I am far from done with DaiLE. Even in his current supervised form, I feel there is a lot to optimize and improve. I’d like to collect significantly more training data and truly test the limits of what the architecture I’ve designed can really learn. DaiLE has demonstrated glimpses of good decision making skills, even with the rather limited data set I have collected. With more data, I feel that he will improve further.

Unsupervised DaiLE

However, once I’ve exhausted my ideas on this iteration of the project, I want to move on to a reinforcement learning approach. I’ve seen incredible success with sethbling’s MarIQ and Yosh’s Trackmania AI. I know this stage will require even heavier compute than supervised DaiLE, but I am hoping to have access to better training resources by the time I am ready to take things to the next level!

Closing Thoughts

Overall, DaiLE has been an exciting test of my skills, and this project incorporates many of the things I enjoy: machine learning, software engineering, racing, and project management. It’s forced me to design and redesign and re-redesign systems to make them consistent, modular, and efficient. At the same time, it’s been a joy to work on — seeing DaiLE successfully for the first time felt like magic. I hope to spend a lot more time on projects like these.
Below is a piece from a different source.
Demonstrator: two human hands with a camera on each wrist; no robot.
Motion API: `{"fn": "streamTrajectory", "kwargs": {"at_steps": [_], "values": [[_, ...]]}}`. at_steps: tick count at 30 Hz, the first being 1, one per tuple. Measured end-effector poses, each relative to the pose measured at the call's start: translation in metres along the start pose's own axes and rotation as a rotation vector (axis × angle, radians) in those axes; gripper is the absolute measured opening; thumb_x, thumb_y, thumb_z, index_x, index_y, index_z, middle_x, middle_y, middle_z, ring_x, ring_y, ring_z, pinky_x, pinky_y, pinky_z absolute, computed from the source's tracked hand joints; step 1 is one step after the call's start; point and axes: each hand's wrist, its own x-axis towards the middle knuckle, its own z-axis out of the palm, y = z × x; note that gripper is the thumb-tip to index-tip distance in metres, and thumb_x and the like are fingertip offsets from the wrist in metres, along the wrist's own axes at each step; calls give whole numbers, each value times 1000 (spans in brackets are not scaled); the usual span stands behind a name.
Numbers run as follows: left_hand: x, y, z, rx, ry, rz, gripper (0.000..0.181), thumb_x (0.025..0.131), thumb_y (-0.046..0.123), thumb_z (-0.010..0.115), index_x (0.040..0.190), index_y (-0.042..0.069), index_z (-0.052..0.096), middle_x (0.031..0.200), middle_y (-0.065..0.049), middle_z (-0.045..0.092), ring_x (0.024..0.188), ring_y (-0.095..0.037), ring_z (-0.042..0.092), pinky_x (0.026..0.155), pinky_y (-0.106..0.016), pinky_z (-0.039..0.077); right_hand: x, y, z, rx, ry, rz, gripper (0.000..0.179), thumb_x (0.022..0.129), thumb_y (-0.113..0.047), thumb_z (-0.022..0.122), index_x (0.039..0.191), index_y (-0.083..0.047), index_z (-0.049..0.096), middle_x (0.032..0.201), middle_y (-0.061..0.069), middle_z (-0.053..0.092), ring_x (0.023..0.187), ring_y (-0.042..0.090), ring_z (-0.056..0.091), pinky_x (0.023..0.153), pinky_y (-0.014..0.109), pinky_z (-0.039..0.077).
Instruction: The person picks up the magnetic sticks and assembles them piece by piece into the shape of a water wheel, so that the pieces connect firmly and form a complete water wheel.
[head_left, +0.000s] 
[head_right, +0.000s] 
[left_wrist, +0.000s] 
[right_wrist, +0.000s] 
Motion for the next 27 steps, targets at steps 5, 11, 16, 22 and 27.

Thank you for taking the time to read this article! If you have any questions about this project, please drop a message in the comments or contact me on LinkedIn. You can find the freely distributable and modifiable code for my work here in my DaiLE GitHub repo.

About Me

A year and a half ago, at the end of a long internship with Honda, I decided to completely switch my career path from design-focused mechanical engineering to machine learning engineering. I’ve always been passionate about computer science, despite not studying it formally, and have been coding for years, so the switch was more a change in focus than a total paradigm shift. Still, I needed to dedicate some serious self-study time to machine learning. I have poured many weekends and weeknights into courses on Udacity and Udemy, ranging from Computer Vision to Web Design (since many ML products are web-based), which led me into my first internship as a ML researcher at a local hospital.

I’ve since begun my master’s degree, submitted my first paper for publication, and now am formally taking courses in computer science at The Ohio State University. And now, with DaiLE, I’ve created my first openly available ML project from scratch (i.e. no pre-made project outlines or hand holding guides).